Breathing and Biking

Breathing and Biking

Breathing and Biking

By Paul Salmon, Ph.D.

In meditation practice, we focus on the breath as a kind of an anchor point to help focus attention. It''s one of the few situations in which breathing has our undivided attention. But there are other circumstances where it makes sense to pay attention to the breath. Runners and other athletes certainly know this, and use the breath as an important source of information about physical intensity and what exercise physiologists refer to as ‘perceived exertion'', the subjective sense of how hard one is working.

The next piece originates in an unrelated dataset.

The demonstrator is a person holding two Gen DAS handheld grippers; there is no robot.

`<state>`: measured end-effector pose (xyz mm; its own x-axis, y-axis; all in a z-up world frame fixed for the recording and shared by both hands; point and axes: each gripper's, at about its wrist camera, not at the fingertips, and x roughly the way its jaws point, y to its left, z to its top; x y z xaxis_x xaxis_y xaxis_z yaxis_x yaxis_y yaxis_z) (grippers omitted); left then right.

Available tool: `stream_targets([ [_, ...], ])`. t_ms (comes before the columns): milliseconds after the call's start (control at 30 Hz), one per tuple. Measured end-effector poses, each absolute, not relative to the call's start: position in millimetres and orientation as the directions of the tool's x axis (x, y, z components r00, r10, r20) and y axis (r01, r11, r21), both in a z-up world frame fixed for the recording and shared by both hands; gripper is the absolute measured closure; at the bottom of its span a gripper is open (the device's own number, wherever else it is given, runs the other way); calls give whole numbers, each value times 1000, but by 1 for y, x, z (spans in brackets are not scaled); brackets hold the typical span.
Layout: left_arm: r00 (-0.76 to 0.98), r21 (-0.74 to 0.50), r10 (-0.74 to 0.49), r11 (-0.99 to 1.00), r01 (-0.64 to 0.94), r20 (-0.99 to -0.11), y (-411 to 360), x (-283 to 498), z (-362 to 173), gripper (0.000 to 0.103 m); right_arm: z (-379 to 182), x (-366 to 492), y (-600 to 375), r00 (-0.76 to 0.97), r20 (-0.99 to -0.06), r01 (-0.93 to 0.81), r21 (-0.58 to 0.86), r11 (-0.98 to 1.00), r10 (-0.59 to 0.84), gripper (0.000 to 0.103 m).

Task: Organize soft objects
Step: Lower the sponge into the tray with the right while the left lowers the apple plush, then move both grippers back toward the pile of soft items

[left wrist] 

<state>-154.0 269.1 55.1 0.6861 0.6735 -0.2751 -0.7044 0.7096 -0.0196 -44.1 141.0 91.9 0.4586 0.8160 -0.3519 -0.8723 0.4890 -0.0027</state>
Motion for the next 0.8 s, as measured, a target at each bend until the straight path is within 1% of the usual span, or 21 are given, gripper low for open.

Breathing is fundamental to ventilation, the process by which the respiratory system exchanges oxygen and carbon dioxide in the lungs, which ensure that every cell in the body receives adequate oxygen and eliminates metabolic byproducts. This is a largely automated cycle that adjusts to varying metabolic demands in a way that is sensitive to both internal and external conditions. When you sit or rest quietly, your breathing probably slows to about 12 breaths per minute. During movement, breathing speeds up to meet the added demand for oxygen supplied to working muscles.

These adjustments take place pretty much outside conscious awareness; you don''t have to prompt yourself to breath, for instance, nor do you have to issue a command to your lungs to expand and contract in response to various levels of exertion. This is very much in keeping with how the heart and other internal organs ‘autoregulate'' in a way that maintains a state of physiological balance.

However, the respiratory system is unique in the sense that it is responsive to conscious control. You can consciously speed up or slow down your breathing, and in doing so have a fairly immediate effect on ventilation. You have more direct and immediate control over respiration than, for instance, heart rate or other physiological systems. This is of fundamental importance to most meditation practices, which both revere the breath as symbolic of life and spirit, and teach breathing techniques designed to foster often exquisite control over the seemingly simple process of inhaling and exhaling. Yoga-based pranayama, for example, is a breathing-based practice intended to foster a calm and contemplative state of mind.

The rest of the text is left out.